EXERCISE DETAILS: The answer should contain every entry below, copied exactly.

RECORDS FOR THE TASK:

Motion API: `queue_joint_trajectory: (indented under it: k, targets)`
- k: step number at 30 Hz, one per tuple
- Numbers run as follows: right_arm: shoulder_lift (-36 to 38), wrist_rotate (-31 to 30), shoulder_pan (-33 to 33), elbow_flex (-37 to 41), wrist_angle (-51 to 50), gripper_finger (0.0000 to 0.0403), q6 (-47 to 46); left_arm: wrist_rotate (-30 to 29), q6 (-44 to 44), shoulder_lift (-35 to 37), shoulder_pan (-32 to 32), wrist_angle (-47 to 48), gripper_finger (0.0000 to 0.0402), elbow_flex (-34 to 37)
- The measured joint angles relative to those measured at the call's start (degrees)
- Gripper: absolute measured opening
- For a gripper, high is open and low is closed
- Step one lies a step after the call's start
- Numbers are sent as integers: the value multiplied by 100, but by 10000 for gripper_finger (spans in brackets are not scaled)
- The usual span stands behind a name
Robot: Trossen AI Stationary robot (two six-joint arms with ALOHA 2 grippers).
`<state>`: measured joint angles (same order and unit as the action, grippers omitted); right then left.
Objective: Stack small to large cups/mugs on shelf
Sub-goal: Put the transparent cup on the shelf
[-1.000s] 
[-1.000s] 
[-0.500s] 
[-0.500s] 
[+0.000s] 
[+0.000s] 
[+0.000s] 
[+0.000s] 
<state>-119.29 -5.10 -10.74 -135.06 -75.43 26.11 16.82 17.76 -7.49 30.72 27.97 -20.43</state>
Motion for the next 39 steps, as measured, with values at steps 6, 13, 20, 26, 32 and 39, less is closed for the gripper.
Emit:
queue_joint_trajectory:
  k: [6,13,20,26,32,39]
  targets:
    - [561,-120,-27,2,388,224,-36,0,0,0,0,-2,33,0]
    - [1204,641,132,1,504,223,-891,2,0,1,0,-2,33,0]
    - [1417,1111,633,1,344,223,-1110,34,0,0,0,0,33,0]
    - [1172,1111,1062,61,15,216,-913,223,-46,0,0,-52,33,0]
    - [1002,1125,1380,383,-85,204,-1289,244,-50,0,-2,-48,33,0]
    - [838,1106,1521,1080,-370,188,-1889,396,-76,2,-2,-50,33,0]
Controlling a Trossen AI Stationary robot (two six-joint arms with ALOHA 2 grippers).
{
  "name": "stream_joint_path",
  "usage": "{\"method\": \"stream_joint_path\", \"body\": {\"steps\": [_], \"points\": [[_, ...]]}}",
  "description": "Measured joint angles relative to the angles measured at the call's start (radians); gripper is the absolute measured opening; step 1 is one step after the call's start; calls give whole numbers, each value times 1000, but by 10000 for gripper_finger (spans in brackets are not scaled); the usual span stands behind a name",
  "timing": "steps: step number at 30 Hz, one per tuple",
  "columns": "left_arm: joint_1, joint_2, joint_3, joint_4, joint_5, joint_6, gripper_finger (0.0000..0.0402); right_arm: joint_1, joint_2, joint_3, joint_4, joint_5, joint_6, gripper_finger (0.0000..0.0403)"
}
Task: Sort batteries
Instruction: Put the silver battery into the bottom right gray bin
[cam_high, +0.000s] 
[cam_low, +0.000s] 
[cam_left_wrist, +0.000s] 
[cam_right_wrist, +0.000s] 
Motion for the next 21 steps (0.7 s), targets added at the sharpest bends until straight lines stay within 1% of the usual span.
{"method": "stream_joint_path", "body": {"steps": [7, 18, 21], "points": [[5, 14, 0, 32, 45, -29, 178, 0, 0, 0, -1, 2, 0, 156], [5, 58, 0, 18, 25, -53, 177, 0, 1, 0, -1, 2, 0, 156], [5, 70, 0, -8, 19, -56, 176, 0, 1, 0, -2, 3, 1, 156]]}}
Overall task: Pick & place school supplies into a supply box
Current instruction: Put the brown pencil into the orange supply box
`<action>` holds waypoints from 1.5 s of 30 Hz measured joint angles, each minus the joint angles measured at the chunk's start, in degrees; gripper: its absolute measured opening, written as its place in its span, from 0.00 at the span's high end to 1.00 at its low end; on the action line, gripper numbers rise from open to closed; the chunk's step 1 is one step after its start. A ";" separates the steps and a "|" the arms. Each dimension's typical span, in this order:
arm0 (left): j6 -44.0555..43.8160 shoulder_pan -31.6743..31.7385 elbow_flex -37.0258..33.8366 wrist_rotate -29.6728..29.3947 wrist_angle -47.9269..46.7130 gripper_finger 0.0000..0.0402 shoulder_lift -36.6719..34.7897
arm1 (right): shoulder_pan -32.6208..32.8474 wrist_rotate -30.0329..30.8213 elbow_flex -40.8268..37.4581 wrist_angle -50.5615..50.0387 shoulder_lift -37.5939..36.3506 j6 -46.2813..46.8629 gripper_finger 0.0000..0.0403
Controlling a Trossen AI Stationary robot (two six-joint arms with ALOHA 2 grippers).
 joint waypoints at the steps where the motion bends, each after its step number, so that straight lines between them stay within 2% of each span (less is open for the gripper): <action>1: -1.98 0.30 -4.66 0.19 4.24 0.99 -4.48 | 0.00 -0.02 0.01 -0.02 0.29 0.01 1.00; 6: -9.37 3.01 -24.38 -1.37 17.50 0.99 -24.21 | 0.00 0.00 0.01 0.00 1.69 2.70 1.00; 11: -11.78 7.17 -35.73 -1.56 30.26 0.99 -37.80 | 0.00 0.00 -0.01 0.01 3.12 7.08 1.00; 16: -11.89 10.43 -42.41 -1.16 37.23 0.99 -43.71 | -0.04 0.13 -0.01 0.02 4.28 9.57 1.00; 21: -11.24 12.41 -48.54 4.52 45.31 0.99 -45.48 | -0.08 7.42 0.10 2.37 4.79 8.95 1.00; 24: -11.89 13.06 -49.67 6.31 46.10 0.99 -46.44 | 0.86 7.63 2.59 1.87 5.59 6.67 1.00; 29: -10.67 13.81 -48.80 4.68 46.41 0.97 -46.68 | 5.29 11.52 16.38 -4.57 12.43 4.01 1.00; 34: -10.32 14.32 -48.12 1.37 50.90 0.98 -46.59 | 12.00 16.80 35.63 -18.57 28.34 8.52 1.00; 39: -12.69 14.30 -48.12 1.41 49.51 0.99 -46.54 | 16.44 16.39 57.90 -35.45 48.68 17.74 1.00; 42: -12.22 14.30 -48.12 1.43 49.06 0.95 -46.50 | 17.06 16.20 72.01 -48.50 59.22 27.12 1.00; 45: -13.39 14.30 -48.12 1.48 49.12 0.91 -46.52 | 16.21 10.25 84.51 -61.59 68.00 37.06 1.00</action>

ANSWER SPACE:
Motion API: `queue_joint_trajectory: (indented under it: k, targets)`
- k: step number at 30 Hz, one per tuple
- Numbers run as follows: right_arm: shoulder_lift (-36 to 38), wrist_rotate (-31 to 30), shoulder_pan (-33 to 33), elbow_flex (-37 to 41), wrist_angle (-51 to 50), gripper_finger (0.0000 to 0.0403), q6 (-47 to 46); left_arm: wrist_rotate (-30 to 29), q6 (-44 to 44), shoulder_lift (-35 to 37), shoulder_pan (-32 to 32), wrist_angle (-47 to 48), gripper_finger (0.0000 to 0.0402), elbow_flex (-34 to 37)
- The measured joint angles relative to those measured at the call's start (degrees)
- Gripper: absolute measured opening
- For a gripper, high is open and low is closed
- Step one lies a step after the call's start
- Numbers are sent as integers: the value multiplied by 100, but by 10000 for gripper_finger (spans in brackets are not scaled)
- The usual span stands behind a name
Robot: Trossen AI Stationary robot (two six-joint arms with ALOHA 2 grippers).
`<state>`: measured joint angles (same order and unit as the action, grippers omitted); right then left.
Objective: Stack small to large cups/mugs on shelf
Sub-goal: Put the transparent cup on the shelf
[-1.000s] 
[-1.000s] 
[-0.500s] 
[-0.500s] 
[+0.000s] 
[+0.000s] 
[+0.000s] 
[+0.000s] 
<state>-119.29 -5.10 -10.74 -135.06 -75.43 26.11 16.82 17.76 -7.49 30.72 27.97 -20.43</state>
Motion for the next 39 steps, as measured, with values at steps 6, 13, 20, 26, 32 and 39, less is closed for the gripper.
Emit:
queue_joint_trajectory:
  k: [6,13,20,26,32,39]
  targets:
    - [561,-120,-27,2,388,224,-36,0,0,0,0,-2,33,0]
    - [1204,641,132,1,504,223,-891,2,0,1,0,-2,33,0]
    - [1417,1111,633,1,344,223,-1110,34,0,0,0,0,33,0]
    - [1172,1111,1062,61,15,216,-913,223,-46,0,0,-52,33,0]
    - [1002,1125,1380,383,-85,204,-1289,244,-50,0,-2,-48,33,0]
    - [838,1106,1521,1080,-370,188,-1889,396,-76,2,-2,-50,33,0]
Controlling a Trossen AI Stationary robot (two six-joint arms with ALOHA 2 grippers).
{
  "name": "stream_joint_path",
  "usage": "{\"method\": \"stream_joint_path\", \"body\": {\"steps\": [_], \"points\": [[_, ...]]}}",
  "description": "Measured joint angles relative to the angles measured at the call's start (radians); gripper is the absolute measured opening; step 1 is one step after the call's start; calls give whole numbers, each value times 1000, but by 10000 for gripper_finger (spans in brackets are not scaled); the usual span stands behind a name",
  "timing": "steps: step number at 30 Hz, one per tuple",
  "columns": "left_arm: joint_1, joint_2, joint_3, joint_4, joint_5, joint_6, gripper_finger (0.0000..0.0402); right_arm: joint_1, joint_2, joint_3, joint_4, joint_5, joint_6, gripper_finger (0.0000..0.0403)"
}
Task: Sort batteries
Instruction: Put the silver battery into the bottom right gray bin
[cam_high, +0.000s] 
[cam_low, +0.000s] 
[cam_left_wrist, +0.000s] 
[cam_right_wrist, +0.000s] 
Motion for the next 21 steps (0.7 s), targets added at the sharpest bends until straight lines stay within 1% of the usual span.
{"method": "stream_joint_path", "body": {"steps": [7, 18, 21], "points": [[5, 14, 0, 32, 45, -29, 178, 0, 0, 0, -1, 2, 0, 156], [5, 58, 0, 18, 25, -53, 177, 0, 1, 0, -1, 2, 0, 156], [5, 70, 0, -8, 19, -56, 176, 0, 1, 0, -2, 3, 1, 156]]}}
Overall task: Pick & place school supplies into a supply box
Current instruction: Put the brown pencil into the orange supply box
`<action>` holds waypoints from 1.5 s of 30 Hz measured joint angles, each minus the joint angles measured at the chunk's start, in degrees; gripper: its absolute measured opening, written as its place in its span, from 0.00 at the span's high end to 1.00 at its low end; on the action line, gripper numbers rise from open to closed; the chunk's step 1 is one step after its start. A ";" separates the steps and a "|" the arms. Each dimension's typical span, in this order:
arm0 (left): j6 -44.0555..43.8160 shoulder_pan -31.6743..31.7385 elbow_flex -37.0258..33.8366 wrist_rotate -29.6728..29.3947 wrist_angle -47.9269..46.7130 gripper_finger 0.0000..0.0402 shoulder_lift -36.6719..34.7897
arm1 (right): shoulder_pan -32.6208..32.8474 wrist_rotate -30.0329..30.8213 elbow_flex -40.8268..37.4581 wrist_angle -50.5615..50.0387 shoulder_lift -37.5939..36.3506 j6 -46.2813..46.8629 gripper_finger 0.0000..0.0403
Controlling a Trossen AI Stationary robot (two six-joint arms with ALOHA 2 grippers).
 joint waypoints at the steps where the motion bends, each after its step number, so that straight lines between them stay within 2% of each span (less is open for the gripper): <action>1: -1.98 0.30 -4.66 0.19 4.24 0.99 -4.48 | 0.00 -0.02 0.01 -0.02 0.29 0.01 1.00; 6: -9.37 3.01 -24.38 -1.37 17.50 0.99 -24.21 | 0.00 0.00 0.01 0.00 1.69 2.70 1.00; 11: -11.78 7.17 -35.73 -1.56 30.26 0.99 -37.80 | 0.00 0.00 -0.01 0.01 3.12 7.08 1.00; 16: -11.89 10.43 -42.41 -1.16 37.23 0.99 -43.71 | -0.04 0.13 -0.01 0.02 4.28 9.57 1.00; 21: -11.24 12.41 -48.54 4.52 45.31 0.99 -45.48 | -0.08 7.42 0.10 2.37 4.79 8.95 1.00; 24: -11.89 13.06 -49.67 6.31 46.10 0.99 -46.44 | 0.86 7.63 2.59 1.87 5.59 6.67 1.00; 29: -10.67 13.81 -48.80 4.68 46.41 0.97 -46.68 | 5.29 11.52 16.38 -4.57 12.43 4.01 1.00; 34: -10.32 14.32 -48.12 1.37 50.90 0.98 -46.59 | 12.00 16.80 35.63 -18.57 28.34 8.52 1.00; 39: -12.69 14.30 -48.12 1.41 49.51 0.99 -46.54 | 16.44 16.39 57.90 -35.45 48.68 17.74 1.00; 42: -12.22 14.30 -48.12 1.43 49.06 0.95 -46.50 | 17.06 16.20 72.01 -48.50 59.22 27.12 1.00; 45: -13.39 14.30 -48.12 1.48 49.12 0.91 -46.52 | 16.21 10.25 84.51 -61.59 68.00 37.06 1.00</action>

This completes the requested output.